In late 2013, Sanneh wrote a letter of support for Malang Fatty, who was intending to apply for asylum abroad. In the letter, Sanneh had alleged that Fatty was the recipient of death threats from government security forces and that the UDP was routinely persecuted by the Gambian government. On 19 September 2013, Fatty was arrested by the National Intelligence Agency (NIA) at the Amdallai border post, attempting to leave the country. At the time of his arrest, Fatty was in possession of the letter written by Sanneh. The NIA also arrested Alhagie Sambou Fatty, Malang Fatty's brother, who had asked Sanneh to write the letter. Sanneh himself was arrested on 25 September 2013 by NIA agents.

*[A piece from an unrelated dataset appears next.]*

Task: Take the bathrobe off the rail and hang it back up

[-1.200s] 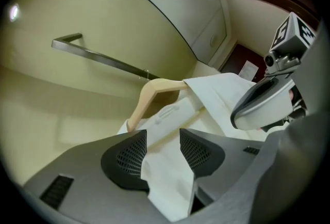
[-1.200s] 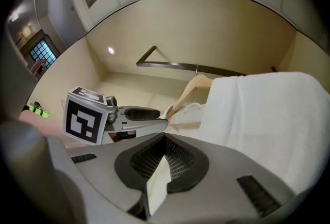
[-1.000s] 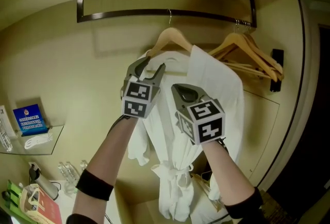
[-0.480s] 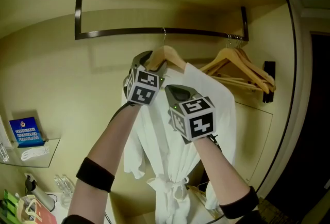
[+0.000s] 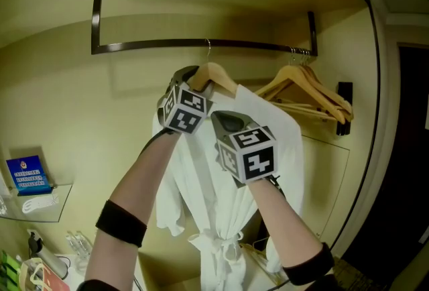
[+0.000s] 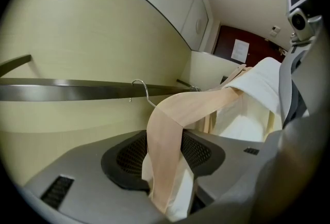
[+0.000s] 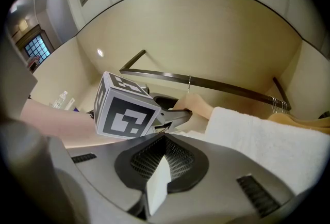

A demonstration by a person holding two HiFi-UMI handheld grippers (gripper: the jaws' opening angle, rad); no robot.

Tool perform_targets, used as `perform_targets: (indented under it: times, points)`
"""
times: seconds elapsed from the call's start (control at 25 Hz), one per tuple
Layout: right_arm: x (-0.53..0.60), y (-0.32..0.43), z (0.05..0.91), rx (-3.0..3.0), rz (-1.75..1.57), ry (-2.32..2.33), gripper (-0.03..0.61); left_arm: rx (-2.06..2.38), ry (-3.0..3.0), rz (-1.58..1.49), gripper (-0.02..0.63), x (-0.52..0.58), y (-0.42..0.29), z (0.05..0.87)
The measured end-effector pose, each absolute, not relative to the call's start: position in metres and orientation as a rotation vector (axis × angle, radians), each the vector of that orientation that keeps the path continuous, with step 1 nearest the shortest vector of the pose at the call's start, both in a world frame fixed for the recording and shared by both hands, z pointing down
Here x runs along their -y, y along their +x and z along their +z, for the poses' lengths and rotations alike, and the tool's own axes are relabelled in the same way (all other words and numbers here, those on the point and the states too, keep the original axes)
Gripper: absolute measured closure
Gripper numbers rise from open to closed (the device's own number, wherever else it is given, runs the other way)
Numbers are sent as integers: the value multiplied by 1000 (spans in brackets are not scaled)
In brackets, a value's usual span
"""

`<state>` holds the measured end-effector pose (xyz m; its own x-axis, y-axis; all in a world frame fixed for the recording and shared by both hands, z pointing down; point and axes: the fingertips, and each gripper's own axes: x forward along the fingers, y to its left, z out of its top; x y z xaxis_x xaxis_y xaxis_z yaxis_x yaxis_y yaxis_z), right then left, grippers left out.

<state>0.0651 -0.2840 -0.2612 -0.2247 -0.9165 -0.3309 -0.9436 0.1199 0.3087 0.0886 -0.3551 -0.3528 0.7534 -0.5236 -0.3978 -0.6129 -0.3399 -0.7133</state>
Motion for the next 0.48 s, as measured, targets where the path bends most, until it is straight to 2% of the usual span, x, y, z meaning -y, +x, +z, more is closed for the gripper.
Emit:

Sanneh and the Fatty brothers were held in incommunicado detention for nearly one month, and all three alleged that they had been tortured during this time. On 9 October, they went before a judge, with Malang Fatty and Alhagie Sambou Fatty pleading guilty, but Sanneh pleading not guilty. The trial began in the Special Criminal Court on 7 November 2013. On 18 December 2013, all three were convicted of sedition by Justice Emmanuel Nkea and sentenced to up to five years imprisonment. Amnesty International was among the organisations condemning the conviction, and they released a statement saying "The sedition convictions against three opposition party members in Gambia must be quashed and the authorities must release them immediately and unconditionally." In July 2015, an appeal against the ruling was lost after Justices Edrissa M’bai and Na-Ceesay found no miscarriage of justice in the original case.

Sanneh was released by the newly elected President of the Gambia, Adama Barrow, on 30 January 2017. On 1 February 2017, Sanneh was sworn-in as Barrow's Minister of Finance and Economic Affairs.

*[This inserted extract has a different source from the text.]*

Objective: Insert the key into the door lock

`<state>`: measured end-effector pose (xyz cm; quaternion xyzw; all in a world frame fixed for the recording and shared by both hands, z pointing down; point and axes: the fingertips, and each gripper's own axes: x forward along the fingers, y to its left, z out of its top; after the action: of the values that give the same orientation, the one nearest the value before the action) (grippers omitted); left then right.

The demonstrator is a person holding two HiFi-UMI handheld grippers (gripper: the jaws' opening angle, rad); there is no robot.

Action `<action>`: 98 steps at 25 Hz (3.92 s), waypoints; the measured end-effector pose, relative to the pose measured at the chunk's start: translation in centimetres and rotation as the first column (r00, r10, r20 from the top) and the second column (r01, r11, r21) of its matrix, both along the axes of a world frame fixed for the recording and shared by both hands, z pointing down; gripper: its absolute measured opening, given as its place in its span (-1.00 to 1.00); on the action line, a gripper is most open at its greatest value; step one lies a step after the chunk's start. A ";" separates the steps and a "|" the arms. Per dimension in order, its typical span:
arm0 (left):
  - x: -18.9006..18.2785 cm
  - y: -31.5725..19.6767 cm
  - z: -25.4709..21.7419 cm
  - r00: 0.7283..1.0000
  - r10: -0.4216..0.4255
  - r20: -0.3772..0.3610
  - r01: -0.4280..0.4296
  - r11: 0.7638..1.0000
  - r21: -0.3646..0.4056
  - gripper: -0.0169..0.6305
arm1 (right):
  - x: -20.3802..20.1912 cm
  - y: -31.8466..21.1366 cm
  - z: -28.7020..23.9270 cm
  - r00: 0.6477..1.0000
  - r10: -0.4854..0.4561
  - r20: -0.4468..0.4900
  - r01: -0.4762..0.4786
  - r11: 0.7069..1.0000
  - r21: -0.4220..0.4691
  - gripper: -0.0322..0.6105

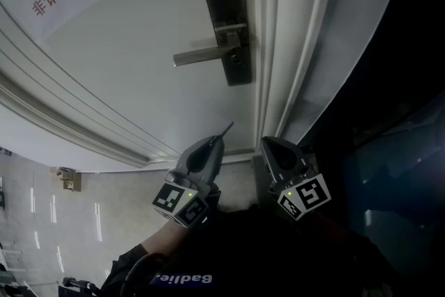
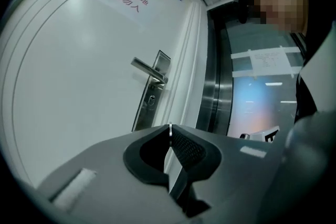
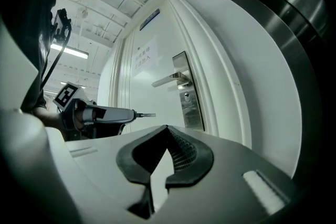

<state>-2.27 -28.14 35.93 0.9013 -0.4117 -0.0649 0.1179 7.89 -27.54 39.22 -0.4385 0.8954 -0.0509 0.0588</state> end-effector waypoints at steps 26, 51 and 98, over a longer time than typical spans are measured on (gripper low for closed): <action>1.9 -8.0 -0.8 0.575 -0.193 -0.795 -0.156 0.928 -0.339 -0.86 | 2.8 -0.1 -2.3 0.998 0.066 -0.019 -0.065 0.997 0.050 -0.89; 2.8 -12.9 -2.4 0.433 -0.323 -0.842 -0.018 0.930 -0.366 -0.87 | 5.1 1.4 -1.0 0.998 0.056 -0.028 -0.056 0.998 0.016 -0.89; 5.6 -13.1 -3.2 0.523 -0.247 -0.816 -0.048 0.947 -0.318 -0.87 | 6.2 1.6 0.5 0.997 0.078 -0.004 -0.078 0.995 -0.057 -0.89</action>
<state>3.32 -41.22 32.76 0.7011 -0.3587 -0.4370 0.4345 14.09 -25.91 39.74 -0.4745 0.8759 -0.0736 0.0476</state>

He was dismissed in a cabinet reshuffle on 15 March 2019, along with Vice President Ousainou Darboe and the Minister of Agriculture Lamin N. Dibba.

== Personal life ==
Sanneh is married to Haddijatou Sanneh, a former employee of Gambia International Airlines. In 2002, she lost her job due to her association to the UDP through her husband, following the court case Haddijatou Sanneh vs Gambia International Airline Civil Suit No. 73/2002.